**Activity**
Starting at the line below that contains "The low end" and ending at the line that contains "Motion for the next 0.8", retype each line exactly as it stands, but omit the pictures.
★ ★ ★ ★
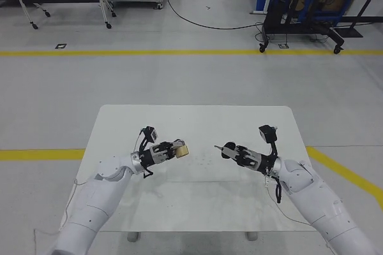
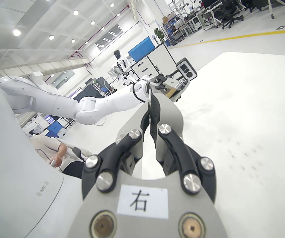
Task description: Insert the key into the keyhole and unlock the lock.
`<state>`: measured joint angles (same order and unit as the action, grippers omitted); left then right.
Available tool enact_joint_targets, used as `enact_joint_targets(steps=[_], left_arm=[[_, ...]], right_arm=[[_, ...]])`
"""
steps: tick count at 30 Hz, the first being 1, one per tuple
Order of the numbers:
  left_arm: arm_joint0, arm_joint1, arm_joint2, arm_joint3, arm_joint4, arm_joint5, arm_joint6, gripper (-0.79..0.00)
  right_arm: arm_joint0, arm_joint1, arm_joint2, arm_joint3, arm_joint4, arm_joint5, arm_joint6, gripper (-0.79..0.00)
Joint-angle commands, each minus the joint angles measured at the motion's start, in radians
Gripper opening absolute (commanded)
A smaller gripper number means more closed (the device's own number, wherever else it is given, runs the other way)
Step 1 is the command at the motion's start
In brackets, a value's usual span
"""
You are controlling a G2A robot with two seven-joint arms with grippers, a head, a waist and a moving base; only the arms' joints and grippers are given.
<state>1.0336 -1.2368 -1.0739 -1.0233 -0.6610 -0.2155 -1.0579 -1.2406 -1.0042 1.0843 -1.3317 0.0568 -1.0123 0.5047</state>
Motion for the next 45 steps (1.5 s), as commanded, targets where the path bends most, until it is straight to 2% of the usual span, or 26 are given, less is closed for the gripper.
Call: enact_joint_targets(steps=[1, 5, 11, 16, 37, 40, 42, 45], left_arm=[[-0.036, -0.010, 0.023, 0.056, -0.038, 0.047, -0.025, -0.785], [-0.106, -0.037, 0.082, 0.124, -0.041, 0.099, -0.017, -0.785], [-0.189, -0.098, 0.159, 0.205, -0.197, 0.212, -0.059, -0.785], [-0.243, -0.137, 0.204, 0.294, -0.236, 0.204, -0.089, -0.785], [-0.243, -0.137, 0.204, 0.294, -0.236, 0.204, -0.089, -0.785], [-0.238, -0.138, 0.204, 0.287, -0.235, 0.207, -0.071, -0.785], [-0.229, -0.142, 0.205, 0.254, -0.239, 0.236, -0.004, -0.785], [-0.227, -0.155, 0.218, 0.217, -0.242, 0.286, 0.098, -0.785]], right_arm=[[-0.007, 0.001, 0.010, -0.001, -0.003, 0.000, -0.012, -0.785], [-0.019, 0.001, 0.033, 0.005, -0.005, 0.000, -0.047, -0.785], [-0.012, -0.010, 0.025, 0.030, -0.028, 0.000, -0.093, -0.785], [-0.020, -0.014, 0.014, 0.020, -0.011, 0.000, -0.090, -0.785], [-0.020, -0.014, 0.014, 0.020, -0.011, 0.000, -0.090, -0.785], [-0.056, -0.014, 0.012, -0.020, 0.008, 0.065, -0.106, -0.785], [-0.110, -0.017, -0.021, -0.094, 0.238, 0.184, -0.081, -0.785], [-0.155, 0.001, 0.047, -0.155, 0.341, 0.332, -0.058, -0.785]])
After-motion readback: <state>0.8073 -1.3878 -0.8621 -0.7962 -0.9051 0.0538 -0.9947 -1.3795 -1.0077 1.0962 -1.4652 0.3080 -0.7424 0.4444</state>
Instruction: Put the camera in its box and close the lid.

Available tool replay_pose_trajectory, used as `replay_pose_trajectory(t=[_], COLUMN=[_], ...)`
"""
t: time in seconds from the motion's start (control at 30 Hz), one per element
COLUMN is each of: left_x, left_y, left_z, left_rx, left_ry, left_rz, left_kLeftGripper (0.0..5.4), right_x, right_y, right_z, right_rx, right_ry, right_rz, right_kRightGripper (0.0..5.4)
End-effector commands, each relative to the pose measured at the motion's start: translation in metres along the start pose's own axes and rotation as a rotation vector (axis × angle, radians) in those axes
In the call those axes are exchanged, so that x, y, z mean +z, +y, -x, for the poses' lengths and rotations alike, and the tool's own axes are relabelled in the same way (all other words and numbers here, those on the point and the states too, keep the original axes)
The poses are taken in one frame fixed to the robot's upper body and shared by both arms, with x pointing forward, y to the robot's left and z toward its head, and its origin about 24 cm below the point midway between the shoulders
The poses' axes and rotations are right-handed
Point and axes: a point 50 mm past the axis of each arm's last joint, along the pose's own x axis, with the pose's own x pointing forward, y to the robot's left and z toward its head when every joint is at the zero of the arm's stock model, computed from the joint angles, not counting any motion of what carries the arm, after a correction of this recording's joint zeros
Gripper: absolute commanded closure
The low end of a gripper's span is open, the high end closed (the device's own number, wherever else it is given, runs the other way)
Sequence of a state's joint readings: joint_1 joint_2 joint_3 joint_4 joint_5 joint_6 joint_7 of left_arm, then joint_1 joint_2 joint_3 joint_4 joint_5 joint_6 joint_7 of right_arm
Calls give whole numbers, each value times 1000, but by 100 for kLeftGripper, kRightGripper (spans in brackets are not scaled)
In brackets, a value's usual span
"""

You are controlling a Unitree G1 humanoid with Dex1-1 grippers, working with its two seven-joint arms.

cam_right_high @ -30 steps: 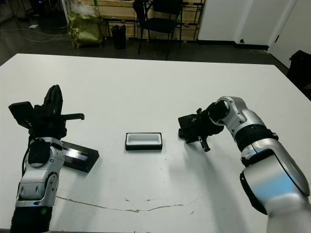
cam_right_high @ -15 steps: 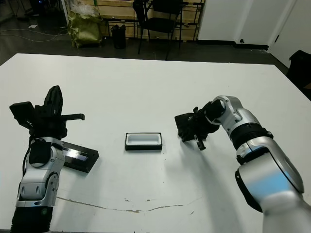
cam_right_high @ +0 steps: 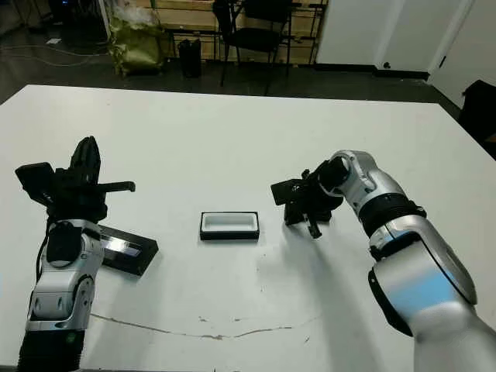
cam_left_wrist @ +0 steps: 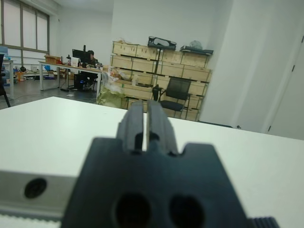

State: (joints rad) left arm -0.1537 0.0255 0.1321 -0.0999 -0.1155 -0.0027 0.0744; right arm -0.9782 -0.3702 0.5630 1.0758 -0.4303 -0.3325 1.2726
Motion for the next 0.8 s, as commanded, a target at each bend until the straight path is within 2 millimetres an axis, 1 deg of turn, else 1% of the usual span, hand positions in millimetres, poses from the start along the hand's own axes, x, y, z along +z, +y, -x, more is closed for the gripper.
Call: replay_pose_trajectory(t=[0.03,0.23,0.4,0.57,0.8], left_x=[-7,-8,-8,-8,-8], left_y=[1,2,2,1,2], left_z=[3,3,4,4,4], left_rx=[12,0,8,3,6], left_ry=[41,34,39,37,44], left_rz=[-8,-2,-5,-3,3], left_kLeftGripper=[539,539,539,539,539], right_x=[-6,-8,-11,-15,-21], right_y=[9,10,10,10,10], right_z=[-11,-18,-19,-20,-19], right_rx=[44,37,13,-15,-75], right_ry=[21,47,55,56,76], right_rz=[-37,-47,-30,-87,-91], right_kRightGripper=[540,540,540,540,540])
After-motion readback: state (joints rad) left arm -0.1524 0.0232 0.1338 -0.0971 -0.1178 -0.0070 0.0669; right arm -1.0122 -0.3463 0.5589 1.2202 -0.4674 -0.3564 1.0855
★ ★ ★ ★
**Response to the exercise**
The low end of a gripper's span is open, the high end closed (the device's own number, wherever else it is given, runs the other way)
Sequence of a state's joint readings: joint_1 joint_2 joint_3 joint_4 joint_5 joint_6 joint_7 of left_arm, then joint_1 joint_2 joint_3 joint_4 joint_5 joint_6 joint_7 of right_arm
Calls give whole numbers, each value times 1000, but by 100 for kLeftGripper, kRightGripper (spans in brackets are not scaled)
In brackets, a value's usual span
"""

You are controlling a Unitree G1 humanoid with Dex1-1 grippers, working with its two seven-joint arms.

cam_right_high @ -30 steps: 
cam_right_high @ -15 steps: 
cam_right_high @ +0 steps: 
cam_left_wrist @ +0 steps: 

State: (joints rad) left arm -0.1537 0.0255 0.1321 -0.0999 -0.1155 -0.0027 0.0744; right arm -0.9782 -0.3702 0.5630 1.0758 -0.4303 -0.3325 1.2726
Motion for the next 0.8 s, as commanded, a target at each bend until the straight path is within 2 millimetres an axis, 1 deg of turn, else 1% of the usual span, hand positions in millimetres, poses from the start along the hand's own axes, x, y, z along +z, +y, -x, more is closed for the gripper.

At this stage, the exercise is finished.